The UN shares its ‘best tourist villages’ in the world



CNN

Tokyo? Been there. London? I’ve done it.

For travelers looking to visit a smaller, more authentic local destination, the United Nations World Tourism Organization (UNWTO) has released this year’s list of the best tourist villages.

For 2023, 55 villages have been recognized by the international organization that focuses on sustainable tourism, up from 32 last year. The first class of villages was announced in 2021 when the program launched.

The list includes small towns and villages from places as diverse as Mexico, China, Ethiopia and Italy. There is no ranking of the villages and they are all listed alphabetically in English.

The UNWTO says it recognizes “rural tourism destinations with accredited cultural and natural assets, a commitment to preserving community-based values ​​and a clear commitment to innovation and sustainability”.

The program also states that its goals include reversing the trend of rural depopulation and empowering women and children.

Dongbaek, on Jeju Island in South Korea, is famous for its camellia flowers. Jeju itself is known for Camellia Sinensis – also known as tea – but Dongbaek focuses on flowers, organizing a cooperative where locals sell camellia seeds to visitors and care for the island’s plants.
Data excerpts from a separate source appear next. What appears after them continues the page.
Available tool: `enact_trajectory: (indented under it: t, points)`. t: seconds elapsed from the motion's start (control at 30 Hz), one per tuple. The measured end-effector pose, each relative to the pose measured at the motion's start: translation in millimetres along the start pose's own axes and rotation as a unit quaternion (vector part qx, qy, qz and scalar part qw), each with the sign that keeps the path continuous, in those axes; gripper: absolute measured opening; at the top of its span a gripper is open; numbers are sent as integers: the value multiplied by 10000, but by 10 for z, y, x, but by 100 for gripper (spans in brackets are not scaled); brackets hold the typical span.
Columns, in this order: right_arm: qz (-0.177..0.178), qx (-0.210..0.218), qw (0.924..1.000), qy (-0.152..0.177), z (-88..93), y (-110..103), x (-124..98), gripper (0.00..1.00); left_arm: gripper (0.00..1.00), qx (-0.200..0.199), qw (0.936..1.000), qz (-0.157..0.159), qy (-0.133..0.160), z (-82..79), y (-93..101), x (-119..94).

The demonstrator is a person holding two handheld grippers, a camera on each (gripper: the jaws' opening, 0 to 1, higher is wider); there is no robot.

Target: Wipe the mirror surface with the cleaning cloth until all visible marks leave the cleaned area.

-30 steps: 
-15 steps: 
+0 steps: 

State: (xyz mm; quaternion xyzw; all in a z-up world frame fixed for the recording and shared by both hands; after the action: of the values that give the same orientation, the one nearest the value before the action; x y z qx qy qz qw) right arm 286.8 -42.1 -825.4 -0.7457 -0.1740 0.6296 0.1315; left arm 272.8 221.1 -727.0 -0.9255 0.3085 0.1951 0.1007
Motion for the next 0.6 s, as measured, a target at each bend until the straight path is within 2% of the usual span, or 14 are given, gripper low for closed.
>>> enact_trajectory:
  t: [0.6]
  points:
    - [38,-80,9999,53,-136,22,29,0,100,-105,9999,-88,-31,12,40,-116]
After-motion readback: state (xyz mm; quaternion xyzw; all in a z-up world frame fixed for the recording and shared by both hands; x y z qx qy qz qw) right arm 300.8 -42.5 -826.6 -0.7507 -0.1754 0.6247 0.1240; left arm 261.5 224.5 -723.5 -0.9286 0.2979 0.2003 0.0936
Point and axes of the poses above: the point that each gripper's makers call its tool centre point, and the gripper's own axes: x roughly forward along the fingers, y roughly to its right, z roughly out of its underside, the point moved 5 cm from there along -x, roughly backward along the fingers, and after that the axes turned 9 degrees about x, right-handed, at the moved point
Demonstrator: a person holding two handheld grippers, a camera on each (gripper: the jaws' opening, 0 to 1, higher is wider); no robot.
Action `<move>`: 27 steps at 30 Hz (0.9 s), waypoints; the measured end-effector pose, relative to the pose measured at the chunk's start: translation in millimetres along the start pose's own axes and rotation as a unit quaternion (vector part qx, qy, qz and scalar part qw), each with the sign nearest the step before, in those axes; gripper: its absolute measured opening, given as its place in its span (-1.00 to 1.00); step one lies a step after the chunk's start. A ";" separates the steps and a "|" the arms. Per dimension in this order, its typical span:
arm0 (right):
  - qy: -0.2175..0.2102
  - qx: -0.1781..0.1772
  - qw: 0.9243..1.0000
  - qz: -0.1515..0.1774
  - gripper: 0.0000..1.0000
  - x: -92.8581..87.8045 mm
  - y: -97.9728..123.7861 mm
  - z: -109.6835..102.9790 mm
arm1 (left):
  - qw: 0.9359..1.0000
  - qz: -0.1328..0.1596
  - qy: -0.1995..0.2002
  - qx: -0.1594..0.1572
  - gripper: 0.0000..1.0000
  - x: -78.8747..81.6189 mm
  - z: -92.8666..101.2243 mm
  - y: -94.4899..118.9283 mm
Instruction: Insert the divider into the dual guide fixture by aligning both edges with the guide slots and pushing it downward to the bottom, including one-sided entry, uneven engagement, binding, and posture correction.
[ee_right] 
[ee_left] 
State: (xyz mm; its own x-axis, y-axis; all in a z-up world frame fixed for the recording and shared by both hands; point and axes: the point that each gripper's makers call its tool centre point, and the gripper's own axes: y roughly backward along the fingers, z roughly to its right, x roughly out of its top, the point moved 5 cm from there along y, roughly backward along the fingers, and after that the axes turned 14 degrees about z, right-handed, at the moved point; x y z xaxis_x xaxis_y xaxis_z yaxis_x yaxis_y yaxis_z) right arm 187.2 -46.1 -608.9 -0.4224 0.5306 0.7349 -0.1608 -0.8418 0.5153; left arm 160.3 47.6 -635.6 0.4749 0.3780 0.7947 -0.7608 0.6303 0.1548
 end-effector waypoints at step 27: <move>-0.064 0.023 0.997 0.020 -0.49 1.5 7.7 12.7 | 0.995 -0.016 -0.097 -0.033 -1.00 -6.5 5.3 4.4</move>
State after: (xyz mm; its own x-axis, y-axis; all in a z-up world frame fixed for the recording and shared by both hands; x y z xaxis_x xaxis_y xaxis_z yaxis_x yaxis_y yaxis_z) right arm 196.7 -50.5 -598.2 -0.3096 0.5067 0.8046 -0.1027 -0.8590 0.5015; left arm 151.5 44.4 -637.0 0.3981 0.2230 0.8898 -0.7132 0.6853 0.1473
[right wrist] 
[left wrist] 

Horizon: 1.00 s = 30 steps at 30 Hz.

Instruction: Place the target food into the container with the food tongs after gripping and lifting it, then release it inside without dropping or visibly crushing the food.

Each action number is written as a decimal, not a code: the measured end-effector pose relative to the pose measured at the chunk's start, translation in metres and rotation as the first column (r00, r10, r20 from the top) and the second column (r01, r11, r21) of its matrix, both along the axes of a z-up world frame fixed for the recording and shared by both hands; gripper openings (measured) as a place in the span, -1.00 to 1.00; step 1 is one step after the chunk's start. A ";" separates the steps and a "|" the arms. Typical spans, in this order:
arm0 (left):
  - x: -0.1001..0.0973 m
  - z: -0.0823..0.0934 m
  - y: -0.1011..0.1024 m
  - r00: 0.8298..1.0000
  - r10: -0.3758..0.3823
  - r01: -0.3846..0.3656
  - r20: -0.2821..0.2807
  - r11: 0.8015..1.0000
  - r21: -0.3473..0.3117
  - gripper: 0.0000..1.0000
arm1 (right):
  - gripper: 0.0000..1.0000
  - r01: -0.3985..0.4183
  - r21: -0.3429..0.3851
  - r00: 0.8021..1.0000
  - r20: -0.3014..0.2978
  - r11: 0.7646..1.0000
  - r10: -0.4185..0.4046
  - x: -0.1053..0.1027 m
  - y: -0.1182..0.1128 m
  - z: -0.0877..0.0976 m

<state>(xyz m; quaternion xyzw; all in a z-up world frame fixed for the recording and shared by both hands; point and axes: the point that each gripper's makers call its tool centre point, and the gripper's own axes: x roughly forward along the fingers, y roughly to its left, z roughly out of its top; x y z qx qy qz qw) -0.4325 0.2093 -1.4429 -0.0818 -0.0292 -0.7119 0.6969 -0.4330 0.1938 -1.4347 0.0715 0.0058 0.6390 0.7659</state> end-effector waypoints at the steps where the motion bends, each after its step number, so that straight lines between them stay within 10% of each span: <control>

Another Asian village recognized by the UNWTO is Shirakawa, Japan. Located in Gifu Prefecture north of Nagoya, this town is loved in the winter when the peaked thatched roofs of the farmhouses are covered in snow, creating a beautiful effect.

China has four villages on this year’s list, including Xiajiang in the eastern province of Zhejiang, where locals keep traditions such as tea-making and Chinese opera alive by teaching them to visitors.

Dhordo, in the Rann of Kutch salt desert, is this year’s selected village in India. UNWTO noted that while Dhordo faced significant damage from an earthquake in 2001, the town has been able to grow and recover thanks to a well-thought-out tourism strategy.

Europe’s selections on the UNWTO list represent a combination of cultural and environmental differences.

In Spain, the village of Siguenza is a popular weekend getaway from the capital Madrid thanks to its 12th-century cathedral and easy access to the Barranco del Río Dulce Natural Park.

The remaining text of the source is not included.